Your task: For the listing below, report all lines that hold the word "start".

------------------------------------------------------------

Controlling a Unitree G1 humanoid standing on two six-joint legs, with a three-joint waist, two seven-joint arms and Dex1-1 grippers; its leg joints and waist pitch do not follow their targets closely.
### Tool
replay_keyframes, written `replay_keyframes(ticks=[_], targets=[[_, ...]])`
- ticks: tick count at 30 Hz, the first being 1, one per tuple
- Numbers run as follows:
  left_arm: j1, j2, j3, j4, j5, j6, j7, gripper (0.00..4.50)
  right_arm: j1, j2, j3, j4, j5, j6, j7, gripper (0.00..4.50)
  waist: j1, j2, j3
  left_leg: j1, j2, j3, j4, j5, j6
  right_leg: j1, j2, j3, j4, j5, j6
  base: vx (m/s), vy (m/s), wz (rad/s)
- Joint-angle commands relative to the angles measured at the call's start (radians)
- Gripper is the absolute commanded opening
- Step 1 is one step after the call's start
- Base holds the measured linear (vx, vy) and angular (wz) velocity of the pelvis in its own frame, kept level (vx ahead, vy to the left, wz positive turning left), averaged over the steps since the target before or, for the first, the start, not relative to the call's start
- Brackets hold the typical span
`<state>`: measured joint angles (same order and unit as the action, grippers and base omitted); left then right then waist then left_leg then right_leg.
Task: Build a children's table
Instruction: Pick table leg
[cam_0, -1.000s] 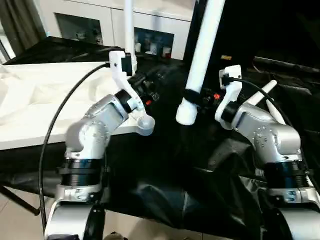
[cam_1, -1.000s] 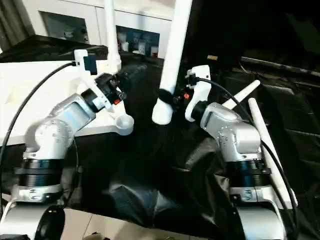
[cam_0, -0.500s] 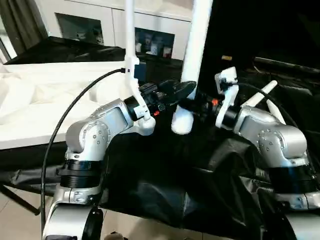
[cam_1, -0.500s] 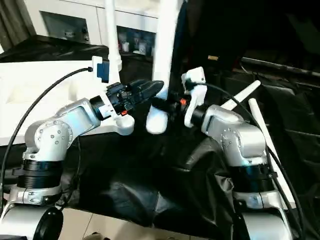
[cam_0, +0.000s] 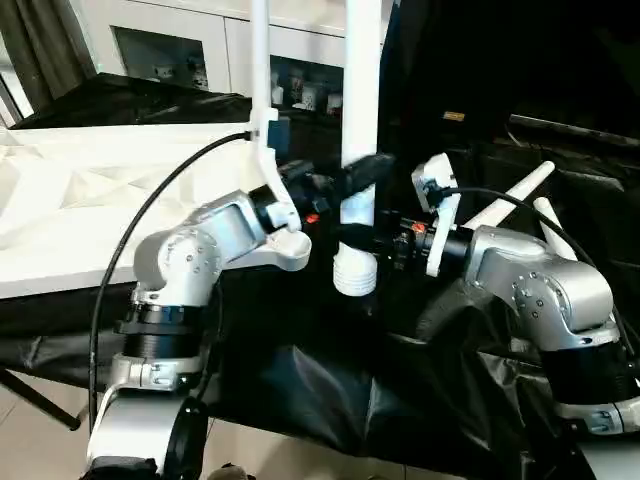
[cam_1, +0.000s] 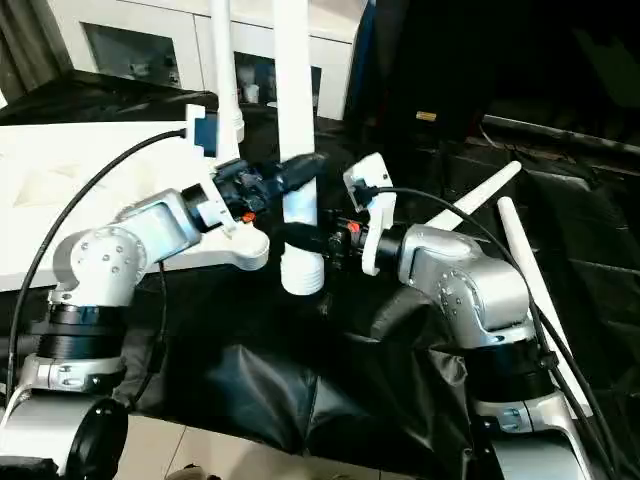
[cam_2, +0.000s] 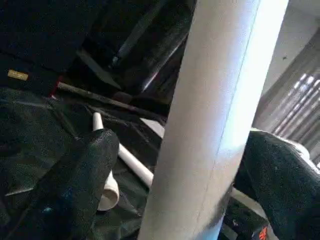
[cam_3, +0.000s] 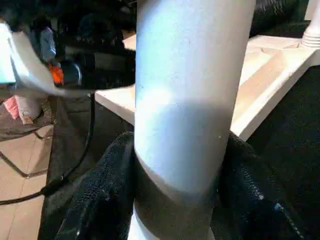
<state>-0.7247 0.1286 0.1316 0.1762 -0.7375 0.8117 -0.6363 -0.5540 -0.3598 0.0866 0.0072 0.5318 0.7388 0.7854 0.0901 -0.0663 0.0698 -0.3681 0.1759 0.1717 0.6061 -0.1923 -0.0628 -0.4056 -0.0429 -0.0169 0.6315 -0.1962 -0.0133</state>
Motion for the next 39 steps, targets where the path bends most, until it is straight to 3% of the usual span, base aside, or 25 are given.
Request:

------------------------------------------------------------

Your response:
- Joint-angle commands relative to the angles measured at the call's start (radians)
- Step 1 is one step after the call's start
- Base holds the measured linear (vx, vy) and angular (wz) velocity of the pelvis in its own frame, kept level (vx ahead, vy to the left, wz positive turning left), averaged over the steps since the target before or, for the first, the start, not relative to the call's start

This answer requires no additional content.